Problem requirements | Retype all of the data exactly as given.

[[ Input material, beginning ]]

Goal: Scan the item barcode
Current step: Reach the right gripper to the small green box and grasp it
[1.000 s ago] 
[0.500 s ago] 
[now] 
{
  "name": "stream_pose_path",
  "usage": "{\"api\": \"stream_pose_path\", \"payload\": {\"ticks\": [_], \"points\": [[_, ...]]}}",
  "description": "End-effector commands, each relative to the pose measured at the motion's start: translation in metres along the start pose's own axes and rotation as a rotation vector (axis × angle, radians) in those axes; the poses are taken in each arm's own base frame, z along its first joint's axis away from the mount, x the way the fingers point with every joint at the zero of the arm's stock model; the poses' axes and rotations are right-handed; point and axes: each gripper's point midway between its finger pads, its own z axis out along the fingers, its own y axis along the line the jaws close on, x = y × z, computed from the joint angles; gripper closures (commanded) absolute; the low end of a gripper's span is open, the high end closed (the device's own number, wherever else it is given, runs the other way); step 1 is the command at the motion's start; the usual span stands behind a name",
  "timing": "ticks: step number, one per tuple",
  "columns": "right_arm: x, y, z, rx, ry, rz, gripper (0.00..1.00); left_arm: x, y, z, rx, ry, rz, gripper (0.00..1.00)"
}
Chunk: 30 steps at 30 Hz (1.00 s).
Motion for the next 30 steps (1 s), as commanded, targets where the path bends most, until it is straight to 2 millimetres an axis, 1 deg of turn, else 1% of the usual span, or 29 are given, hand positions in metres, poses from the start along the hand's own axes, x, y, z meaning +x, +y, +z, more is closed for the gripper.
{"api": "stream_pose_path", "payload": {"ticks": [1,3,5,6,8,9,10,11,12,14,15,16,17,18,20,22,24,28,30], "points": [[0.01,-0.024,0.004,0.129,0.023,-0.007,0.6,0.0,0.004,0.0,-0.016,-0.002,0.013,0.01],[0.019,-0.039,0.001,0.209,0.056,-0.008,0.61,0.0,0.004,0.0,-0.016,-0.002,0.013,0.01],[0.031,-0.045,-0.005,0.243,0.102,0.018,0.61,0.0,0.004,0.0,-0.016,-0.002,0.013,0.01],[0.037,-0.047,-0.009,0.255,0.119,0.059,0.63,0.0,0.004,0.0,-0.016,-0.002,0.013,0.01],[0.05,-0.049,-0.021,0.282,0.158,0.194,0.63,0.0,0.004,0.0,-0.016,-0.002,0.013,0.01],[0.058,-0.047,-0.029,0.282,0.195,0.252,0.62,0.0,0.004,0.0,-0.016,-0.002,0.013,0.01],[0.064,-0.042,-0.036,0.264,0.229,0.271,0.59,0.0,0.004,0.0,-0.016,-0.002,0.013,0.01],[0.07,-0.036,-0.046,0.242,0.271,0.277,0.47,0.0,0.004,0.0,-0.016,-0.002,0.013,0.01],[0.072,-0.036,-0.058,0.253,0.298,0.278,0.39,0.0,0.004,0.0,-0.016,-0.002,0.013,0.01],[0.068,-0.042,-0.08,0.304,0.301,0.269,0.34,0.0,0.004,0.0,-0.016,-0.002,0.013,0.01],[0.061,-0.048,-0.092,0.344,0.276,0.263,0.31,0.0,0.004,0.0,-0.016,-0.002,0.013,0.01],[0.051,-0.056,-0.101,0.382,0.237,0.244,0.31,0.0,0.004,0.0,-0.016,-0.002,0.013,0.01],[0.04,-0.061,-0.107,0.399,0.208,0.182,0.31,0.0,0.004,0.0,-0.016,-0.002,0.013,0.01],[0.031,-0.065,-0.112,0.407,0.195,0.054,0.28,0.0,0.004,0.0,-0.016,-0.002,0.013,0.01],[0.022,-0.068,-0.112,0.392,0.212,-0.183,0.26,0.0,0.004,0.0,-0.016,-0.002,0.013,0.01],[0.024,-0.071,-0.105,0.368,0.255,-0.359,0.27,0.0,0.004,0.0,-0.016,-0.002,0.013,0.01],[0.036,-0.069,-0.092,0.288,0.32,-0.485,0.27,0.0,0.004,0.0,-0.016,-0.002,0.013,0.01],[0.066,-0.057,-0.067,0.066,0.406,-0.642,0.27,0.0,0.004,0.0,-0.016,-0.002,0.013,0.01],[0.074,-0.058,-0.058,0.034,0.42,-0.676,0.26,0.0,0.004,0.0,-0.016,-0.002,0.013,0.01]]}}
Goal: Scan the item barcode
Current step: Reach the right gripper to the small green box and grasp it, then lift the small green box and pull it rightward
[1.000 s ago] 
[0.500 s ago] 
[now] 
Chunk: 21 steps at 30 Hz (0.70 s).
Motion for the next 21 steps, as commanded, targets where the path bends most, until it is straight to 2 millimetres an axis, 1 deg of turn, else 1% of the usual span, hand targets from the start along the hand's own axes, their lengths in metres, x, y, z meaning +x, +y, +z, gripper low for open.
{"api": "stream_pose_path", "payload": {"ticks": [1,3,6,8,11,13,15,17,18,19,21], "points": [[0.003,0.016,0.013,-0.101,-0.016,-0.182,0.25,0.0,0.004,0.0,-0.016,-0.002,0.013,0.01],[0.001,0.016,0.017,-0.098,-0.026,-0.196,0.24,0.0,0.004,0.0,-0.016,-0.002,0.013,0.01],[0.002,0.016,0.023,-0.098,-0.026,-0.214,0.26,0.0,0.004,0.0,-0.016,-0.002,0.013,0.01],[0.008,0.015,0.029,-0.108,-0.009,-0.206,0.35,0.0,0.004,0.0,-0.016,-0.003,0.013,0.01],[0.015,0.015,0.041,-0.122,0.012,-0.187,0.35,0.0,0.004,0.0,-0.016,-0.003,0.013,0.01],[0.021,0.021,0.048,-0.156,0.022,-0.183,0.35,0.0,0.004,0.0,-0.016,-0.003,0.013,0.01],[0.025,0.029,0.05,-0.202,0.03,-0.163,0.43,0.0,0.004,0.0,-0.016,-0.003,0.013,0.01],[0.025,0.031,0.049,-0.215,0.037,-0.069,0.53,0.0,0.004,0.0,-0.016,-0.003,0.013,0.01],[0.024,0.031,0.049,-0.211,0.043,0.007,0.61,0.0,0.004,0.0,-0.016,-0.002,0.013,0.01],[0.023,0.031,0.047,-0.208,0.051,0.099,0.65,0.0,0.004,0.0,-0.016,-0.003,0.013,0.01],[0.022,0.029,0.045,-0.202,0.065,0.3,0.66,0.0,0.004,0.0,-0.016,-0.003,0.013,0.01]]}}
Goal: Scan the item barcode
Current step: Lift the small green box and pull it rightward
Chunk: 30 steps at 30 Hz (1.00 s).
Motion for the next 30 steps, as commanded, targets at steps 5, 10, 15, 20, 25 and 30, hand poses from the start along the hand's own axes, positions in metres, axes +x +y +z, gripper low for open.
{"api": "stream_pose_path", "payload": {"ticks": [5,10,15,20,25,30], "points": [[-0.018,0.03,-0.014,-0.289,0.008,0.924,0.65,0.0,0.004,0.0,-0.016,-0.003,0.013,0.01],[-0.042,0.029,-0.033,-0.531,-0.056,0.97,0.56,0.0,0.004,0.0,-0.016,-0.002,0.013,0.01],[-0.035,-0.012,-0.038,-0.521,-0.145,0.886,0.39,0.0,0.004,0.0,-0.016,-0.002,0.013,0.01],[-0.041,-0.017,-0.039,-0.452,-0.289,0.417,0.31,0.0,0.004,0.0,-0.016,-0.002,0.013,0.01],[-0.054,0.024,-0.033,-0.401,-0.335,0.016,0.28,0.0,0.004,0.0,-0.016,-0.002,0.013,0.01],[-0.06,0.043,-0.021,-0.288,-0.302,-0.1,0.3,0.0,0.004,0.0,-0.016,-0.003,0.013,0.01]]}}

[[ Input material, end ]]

Finished exercise |
Goal: Scan the item barcode
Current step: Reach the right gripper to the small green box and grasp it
[1.000 s ago] 
[0.500 s ago] 
[now] 
{
  "name": "stream_pose_path",
  "usage": "{\"api\": \"stream_pose_path\", \"payload\": {\"ticks\": [_], \"points\": [[_, ...]]}}",
  "description": "End-effector commands, each relative to the pose measured at the motion's start: translation in metres along the start pose's own axes and rotation as a rotation vector (axis × angle, radians) in those axes; the poses are taken in each arm's own base frame, z along its first joint's axis away from the mount, x the way the fingers point with every joint at the zero of the arm's stock model; the poses' axes and rotations are right-handed; point and axes: each gripper's point midway between its finger pads, its own z axis out along the fingers, its own y axis along the line the jaws close on, x = y × z, computed from the joint angles; gripper closures (commanded) absolute; the low end of a gripper's span is open, the high end closed (the device's own number, wherever else it is given, runs the other way); step 1 is the command at the motion's start; the usual span stands behind a name",
  "timing": "ticks: step number, one per tuple",
  "columns": "right_arm: x, y, z, rx, ry, rz, gripper (0.00..1.00); left_arm: x, y, z, rx, ry, rz, gripper (0.00..1.00)"
}
Chunk: 30 steps at 30 Hz (1.00 s).
Motion for the next 30 steps (1 s), as commanded, targets where the path bends most, until it is straight to 2 millimetres an axis, 1 deg of turn, else 1% of the usual span, or 29 are given, hand positions in metres, poses from the start along the hand's own axes, x, y, z meaning +x, +y, +z, more is closed for the gripper.
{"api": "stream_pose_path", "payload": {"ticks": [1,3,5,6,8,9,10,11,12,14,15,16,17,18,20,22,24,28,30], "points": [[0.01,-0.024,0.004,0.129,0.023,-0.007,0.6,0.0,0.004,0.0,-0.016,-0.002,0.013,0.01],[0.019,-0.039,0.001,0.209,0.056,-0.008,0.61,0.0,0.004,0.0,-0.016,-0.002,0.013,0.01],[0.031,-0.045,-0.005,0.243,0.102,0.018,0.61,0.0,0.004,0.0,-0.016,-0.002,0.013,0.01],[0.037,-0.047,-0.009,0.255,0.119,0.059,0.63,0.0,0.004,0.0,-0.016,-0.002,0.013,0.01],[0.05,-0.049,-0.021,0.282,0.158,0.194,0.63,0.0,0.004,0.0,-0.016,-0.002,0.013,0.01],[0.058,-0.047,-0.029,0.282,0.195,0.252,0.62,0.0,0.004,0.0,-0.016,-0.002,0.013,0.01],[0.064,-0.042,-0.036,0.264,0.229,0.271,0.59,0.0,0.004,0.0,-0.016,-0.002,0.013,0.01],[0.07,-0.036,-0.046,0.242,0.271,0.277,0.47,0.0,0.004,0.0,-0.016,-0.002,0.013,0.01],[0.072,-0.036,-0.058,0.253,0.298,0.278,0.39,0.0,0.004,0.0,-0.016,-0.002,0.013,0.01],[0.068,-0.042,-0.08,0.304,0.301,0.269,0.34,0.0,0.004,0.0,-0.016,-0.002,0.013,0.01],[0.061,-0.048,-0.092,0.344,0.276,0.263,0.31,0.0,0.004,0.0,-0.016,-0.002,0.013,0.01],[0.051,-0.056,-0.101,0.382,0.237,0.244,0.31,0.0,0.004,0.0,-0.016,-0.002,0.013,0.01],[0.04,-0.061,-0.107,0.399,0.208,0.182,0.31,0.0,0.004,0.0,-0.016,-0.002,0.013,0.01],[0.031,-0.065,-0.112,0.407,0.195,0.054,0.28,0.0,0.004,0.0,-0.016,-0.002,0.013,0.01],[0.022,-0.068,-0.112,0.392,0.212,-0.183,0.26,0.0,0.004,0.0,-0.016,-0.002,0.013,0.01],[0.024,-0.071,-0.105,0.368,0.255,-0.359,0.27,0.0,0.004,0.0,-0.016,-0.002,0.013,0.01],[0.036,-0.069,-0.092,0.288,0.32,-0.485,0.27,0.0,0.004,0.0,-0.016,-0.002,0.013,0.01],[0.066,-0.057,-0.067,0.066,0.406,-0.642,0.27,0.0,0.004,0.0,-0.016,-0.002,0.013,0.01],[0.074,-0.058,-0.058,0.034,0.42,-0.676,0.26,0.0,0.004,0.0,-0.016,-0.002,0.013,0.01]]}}
Goal: Scan the item barcode
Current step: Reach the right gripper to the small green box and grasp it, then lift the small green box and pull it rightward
[1.000 s ago] 
[0.500 s ago] 
[now] 
Chunk: 21 steps at 30 Hz (0.70 s).
Motion for the next 21 steps, as commanded, targets where the path bends most, until it is straight to 2 millimetres an axis, 1 deg of turn, else 1% of the usual span, hand targets from the start along the hand's own axes, their lengths in metres, x, y, z meaning +x, +y, +z, gripper low for open.
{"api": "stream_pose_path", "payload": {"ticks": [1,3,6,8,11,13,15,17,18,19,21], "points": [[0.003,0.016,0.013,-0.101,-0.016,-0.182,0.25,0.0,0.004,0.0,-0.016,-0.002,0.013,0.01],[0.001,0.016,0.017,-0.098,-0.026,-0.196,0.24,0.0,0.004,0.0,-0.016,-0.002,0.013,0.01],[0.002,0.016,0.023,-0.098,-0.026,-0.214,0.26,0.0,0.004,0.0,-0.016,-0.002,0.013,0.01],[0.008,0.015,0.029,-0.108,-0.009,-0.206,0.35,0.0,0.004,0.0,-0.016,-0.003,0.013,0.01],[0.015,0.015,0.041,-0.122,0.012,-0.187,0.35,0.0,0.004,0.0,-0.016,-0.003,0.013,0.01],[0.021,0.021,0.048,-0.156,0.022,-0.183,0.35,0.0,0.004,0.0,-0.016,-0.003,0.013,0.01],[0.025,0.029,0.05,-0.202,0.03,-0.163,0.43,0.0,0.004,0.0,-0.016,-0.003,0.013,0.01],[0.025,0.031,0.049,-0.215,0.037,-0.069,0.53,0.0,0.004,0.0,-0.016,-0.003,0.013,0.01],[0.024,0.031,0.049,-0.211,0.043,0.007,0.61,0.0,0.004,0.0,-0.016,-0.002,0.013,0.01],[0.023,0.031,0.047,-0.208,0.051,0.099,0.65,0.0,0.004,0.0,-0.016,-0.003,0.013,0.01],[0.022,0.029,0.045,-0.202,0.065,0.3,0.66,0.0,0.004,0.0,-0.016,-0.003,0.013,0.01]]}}
Goal: Scan the item barcode
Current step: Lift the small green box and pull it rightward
Chunk: 30 steps at 30 Hz (1.00 s).
Motion for the next 30 steps, as commanded, targets at steps 5, 10, 15, 20, 25 and 30, hand poses from the start along the hand's own axes, positions in metres, axes +x +y +z, gripper low for open.
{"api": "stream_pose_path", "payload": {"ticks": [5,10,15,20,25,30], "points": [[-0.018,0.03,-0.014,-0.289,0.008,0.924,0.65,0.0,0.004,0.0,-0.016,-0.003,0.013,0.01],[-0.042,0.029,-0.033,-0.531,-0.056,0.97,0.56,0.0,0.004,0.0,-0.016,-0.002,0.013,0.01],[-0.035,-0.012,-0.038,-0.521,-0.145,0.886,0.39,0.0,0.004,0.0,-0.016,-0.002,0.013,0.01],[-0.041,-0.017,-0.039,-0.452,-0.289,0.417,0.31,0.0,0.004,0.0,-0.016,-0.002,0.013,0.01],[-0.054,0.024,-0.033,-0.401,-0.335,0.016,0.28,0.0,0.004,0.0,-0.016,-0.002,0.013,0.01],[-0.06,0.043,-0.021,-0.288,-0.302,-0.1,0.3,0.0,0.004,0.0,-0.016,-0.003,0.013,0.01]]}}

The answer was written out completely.